Without becoming a crying, fat person, I wanted to explain my motivation. It is all related to my work. Operating on someone is one of the more intimate interactions you can have. You get to know what they look like on the inside, and not in some vague, philosophical way. You get to touch their fat. Ewwwhgh.
I work in an affluent western area, so our patients are mostly overweight, especially by the time they get bowel cancer in their sixties or seventies. And operating on a fat person can be really, really difficult. It is physical tiring to manipulate that extra flesh. And the fat is ubiquitous - everywhere and always in the way. The anatomy is harder to see, so the “figuring out where you are” phase of an operation lasts a lot longer.
I have been able to ignore the similarities between my physique and that of my difficult patients. I am young enough that being a surgical patient is unlikely. Then I had an emergency caesarean section, and realised I am at risk of needing surgery.
So I am trying to lose weight so I won’t be the fat anaesthetised person. I want to be the one where the surgeons are amazed at the beautiful anatomy. I know it’s a little wierd, but that is what counts for me.
Surgical manners
// June 1st, 2009 // 1 Comment » // Health, Surgery

One of the surgeons I work for has a typical surgeon’s manner. It’s a bit uncommon, now, especially with young fellows. I imagine there used to be a deal made between the surgeon and their society - you revere me and I will allow the hospital and my patients to use up my life. The deal has changed, so the behaviour has, too.
This boss seems to have little empathy for staff. I’m not sure if it is true, as he is really a nice guy, but he certainly gives that impression. You know how some people think that they know how things are meant to work, so get shocked when other people don’t? Like that. I don’t know how he deals with patients, as I never see him outside theatre.
I wanted to share the one thing he has taught me recently. We had a complicated case, and there were a few technical difficulties with the video equipment. Then his favoured instruments weren’t available. Then the staff started to get cranky at him, and the tension started to rise. And this was a complicated case, in a spare theatre, with fill-in staff.
So I learnt that attitude is one of the most important surgical skills. My surgeon expected the best of everyone in difficult circumstances, and got disappointed. Our plan should not be to expect the best and get disappointed. We need to expect the worst and enjoy the relief when people step up.

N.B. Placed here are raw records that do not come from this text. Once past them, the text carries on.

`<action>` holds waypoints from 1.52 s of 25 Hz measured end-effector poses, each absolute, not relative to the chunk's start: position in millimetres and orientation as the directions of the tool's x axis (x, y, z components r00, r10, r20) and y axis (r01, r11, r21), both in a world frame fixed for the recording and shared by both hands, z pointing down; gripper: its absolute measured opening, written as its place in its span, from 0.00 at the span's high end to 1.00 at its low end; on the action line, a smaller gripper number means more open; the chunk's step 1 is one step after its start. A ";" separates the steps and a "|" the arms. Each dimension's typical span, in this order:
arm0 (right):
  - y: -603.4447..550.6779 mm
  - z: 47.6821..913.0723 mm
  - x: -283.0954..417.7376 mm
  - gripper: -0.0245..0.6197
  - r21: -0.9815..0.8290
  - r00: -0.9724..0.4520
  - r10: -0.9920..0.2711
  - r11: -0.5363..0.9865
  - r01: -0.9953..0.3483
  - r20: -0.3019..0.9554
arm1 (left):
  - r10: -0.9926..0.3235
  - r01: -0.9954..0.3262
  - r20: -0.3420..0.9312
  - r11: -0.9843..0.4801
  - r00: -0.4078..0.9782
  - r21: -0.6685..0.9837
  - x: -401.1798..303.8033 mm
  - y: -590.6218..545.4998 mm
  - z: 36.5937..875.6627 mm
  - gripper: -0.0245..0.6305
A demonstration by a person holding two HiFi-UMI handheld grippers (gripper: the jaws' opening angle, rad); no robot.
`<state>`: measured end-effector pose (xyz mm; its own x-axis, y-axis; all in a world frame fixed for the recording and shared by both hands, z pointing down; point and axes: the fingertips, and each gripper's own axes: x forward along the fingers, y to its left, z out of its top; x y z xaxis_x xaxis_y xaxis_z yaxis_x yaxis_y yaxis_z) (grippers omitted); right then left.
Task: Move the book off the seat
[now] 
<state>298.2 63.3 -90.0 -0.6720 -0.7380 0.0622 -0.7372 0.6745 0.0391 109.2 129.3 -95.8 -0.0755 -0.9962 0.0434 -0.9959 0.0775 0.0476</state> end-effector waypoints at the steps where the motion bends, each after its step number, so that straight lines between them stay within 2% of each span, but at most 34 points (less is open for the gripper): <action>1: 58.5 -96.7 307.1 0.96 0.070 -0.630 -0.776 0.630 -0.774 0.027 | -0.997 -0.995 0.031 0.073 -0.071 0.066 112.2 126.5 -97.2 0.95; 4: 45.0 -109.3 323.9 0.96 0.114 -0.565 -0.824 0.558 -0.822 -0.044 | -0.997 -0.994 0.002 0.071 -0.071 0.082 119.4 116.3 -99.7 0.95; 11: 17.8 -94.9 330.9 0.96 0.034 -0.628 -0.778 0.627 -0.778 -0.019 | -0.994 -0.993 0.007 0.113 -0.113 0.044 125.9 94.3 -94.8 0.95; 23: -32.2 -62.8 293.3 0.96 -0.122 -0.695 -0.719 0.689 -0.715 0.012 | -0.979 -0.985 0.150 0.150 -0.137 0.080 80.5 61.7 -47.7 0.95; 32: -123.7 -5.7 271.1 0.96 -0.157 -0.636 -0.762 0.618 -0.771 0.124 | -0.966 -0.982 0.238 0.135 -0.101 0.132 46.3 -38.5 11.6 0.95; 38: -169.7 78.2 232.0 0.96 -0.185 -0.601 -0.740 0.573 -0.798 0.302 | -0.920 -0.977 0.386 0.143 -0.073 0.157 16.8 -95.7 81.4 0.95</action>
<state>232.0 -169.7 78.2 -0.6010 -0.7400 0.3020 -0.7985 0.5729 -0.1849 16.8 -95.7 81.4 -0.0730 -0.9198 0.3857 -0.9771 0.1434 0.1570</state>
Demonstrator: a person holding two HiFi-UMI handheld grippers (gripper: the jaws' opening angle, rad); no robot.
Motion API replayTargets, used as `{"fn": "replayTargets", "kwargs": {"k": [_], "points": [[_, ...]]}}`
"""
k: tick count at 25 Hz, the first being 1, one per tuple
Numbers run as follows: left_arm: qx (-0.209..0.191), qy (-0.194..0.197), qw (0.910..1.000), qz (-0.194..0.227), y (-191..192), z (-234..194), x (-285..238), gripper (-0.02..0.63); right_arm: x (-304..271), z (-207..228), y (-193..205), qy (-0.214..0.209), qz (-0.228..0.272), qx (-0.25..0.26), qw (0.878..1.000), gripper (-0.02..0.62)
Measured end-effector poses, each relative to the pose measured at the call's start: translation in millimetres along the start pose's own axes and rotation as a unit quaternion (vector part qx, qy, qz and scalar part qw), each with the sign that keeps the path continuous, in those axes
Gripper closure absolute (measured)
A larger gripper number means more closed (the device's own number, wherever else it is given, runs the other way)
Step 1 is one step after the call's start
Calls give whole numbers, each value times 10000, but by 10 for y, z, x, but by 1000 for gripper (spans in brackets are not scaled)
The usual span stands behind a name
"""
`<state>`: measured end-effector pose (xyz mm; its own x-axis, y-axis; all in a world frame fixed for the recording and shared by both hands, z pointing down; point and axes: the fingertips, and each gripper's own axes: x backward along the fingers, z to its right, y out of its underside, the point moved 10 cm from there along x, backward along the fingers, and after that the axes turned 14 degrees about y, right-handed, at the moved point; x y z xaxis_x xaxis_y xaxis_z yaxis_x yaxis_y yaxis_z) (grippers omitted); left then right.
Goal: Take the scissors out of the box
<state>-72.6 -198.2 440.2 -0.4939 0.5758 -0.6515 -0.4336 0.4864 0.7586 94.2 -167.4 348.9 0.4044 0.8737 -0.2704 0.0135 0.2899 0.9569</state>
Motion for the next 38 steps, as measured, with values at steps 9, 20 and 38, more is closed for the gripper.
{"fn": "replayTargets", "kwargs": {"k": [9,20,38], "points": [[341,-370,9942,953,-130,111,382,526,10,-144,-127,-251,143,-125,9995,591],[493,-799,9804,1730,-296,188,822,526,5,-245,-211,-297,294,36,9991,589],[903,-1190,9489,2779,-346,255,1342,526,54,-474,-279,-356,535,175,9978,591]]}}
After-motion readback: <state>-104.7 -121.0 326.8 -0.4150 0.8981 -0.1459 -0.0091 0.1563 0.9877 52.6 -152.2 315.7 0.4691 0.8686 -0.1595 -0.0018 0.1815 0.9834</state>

The other important skill is to plan for hassle-free work. Surgeons are the master of their workplace to some degree, and can manipulate what operations get performed in what situation, especially for elective cases. Especially in the times we expect everyone around us to let us down, we need to keep a margin of safety. Save your regular list, with familiar staff, for tough cases. No one has the right to get miffed if they have planned poorly. Be on time, have a familiar anaesthetist, be honest about the length of the list.
I know this sounds basic, but I have to write it down, because it just keeps bouncing around in my head. A tense workplace with standoffs between staff is unsafe. It’s a long career. Being a donkey at the beginning of a career doesn’t win points.